3 and stored and held.

Here, ■ Read the operand in the machine command.

Since prefetching has a higher priority than prefetching machine language instructions, the first physical address stored and held in the first physical address register 33 is supplied to the memory 25 at the fifth and sixth clocks, and is stored in the memory 25 at the fifth and sixth clocks. Access is made. After the memory access at this first physical address is completed, the second physical address stored and held in the second physical address register 35 is supplied to the memory 25 at the seventh and eighth clocks, and the memory access is completed. The prefetch β of the global command is performed.

In this way, memory accesses are executed in order of priority, but before the memory access for reading α2 of the memory operand is performed, the physical address of the prefetch β of the machine language instruction is calculated and the second It is stored and held in the physical address register 35. As a result, if the memory access for reading the memory operand α2 is completed and the address bus is in an empty state, it becomes possible to immediately access the memory at the second physical address, and immediately after the memory access for reading the memory operand α2 is completed. ni, Rb't 2 fi? Memory access of prefetch β of the J instruction can be executed.
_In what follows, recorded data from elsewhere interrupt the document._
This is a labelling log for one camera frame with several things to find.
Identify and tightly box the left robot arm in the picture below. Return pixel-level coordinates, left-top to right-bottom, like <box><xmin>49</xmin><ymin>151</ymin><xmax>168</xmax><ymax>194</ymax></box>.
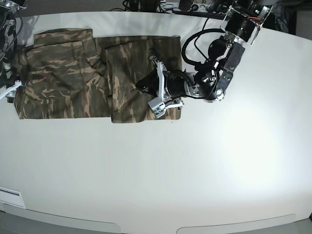
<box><xmin>136</xmin><ymin>0</ymin><xmax>276</xmax><ymax>116</ymax></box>

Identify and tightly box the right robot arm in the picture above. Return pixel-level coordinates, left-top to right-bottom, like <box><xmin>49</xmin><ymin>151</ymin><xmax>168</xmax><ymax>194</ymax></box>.
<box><xmin>0</xmin><ymin>0</ymin><xmax>28</xmax><ymax>103</ymax></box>

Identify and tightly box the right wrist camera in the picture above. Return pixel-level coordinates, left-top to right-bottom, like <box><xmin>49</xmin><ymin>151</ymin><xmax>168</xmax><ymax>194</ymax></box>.
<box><xmin>148</xmin><ymin>97</ymin><xmax>166</xmax><ymax>118</ymax></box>

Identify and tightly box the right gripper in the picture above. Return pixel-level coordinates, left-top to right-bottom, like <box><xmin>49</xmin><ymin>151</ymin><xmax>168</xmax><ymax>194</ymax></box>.
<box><xmin>0</xmin><ymin>80</ymin><xmax>22</xmax><ymax>99</ymax></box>

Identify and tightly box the camouflage T-shirt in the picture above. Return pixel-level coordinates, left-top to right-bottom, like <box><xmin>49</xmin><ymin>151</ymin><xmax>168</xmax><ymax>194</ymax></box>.
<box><xmin>14</xmin><ymin>29</ymin><xmax>182</xmax><ymax>123</ymax></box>

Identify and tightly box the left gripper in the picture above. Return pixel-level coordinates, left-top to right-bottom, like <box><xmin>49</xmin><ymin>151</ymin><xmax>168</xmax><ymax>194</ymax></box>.
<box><xmin>136</xmin><ymin>56</ymin><xmax>200</xmax><ymax>109</ymax></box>

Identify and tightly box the white label plate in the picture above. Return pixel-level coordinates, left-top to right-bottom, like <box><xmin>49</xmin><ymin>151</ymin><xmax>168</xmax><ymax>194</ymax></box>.
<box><xmin>0</xmin><ymin>187</ymin><xmax>26</xmax><ymax>209</ymax></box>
Note that in this embodiment, there are two types of memory accesses with different priority orders, but the invention is not limited to this, and if there are two or more types of memory accesses with different priority orders, the It is the same as the type (all you need to do is prepare a register to store and hold the physical address for pre-memory access).
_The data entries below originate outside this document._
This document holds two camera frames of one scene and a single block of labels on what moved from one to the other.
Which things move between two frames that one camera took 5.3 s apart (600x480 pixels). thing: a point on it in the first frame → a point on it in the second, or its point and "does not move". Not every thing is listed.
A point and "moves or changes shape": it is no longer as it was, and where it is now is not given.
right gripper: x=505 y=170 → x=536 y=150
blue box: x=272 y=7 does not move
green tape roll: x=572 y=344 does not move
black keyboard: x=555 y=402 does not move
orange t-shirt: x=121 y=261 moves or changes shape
[Effects of the Invention] As explained below, according to the present invention, physical addresses for performing memory accesses with different entry orders are calculated regardless of the entry order, and storage is performed separately for each priority order. Since memory accesses are performed according to priority order, memory accesses with lower priorities can be performed immediately after memory accesses with higher priorities are completed. This improves address bus usage efficiency and allows execution processing involving memory access to be performed at high speed.

[Brief explanation of the drawing]

FIG. 1 is a block diagram showing a configuration of an address control circuit according to an embodiment of the present invention, FIG. 2 is a timing diagram of FIG. 1, and FIG. 3 is a block diagram showing a conventional configuration of an address control circuit. It is a diagram. (Explanation of symbols representing main parts in the diagram) 1... First effective address generation circuit 3... Second effective address generation circuit 11... One effective address register... Base adder 25... ...Memory 29...Switching circuit 31...Switching control circuit 33...First physical address register 35...Second physical address register 37...Three switching circuits...Instruction circuit

Claims (1)

[Claims] An effective address generation means that generates multiple effective addresses with different priorities to occupy the address bus, a conversion means that converts the effective address into a physical address corresponding to this effective address, and a physical address that is stored separately for each priority. a storage/holding means for storing, a transfer means for selecting physical addresses for each priority and transferring the physical addresses to the storage/holding means to be stored and held separately for each priority; 1. An address control circuit comprising access means for monitoring and accessing a memory by selecting a physical address stored in the storage holding means in accordance with priority when the address bus becomes vacant.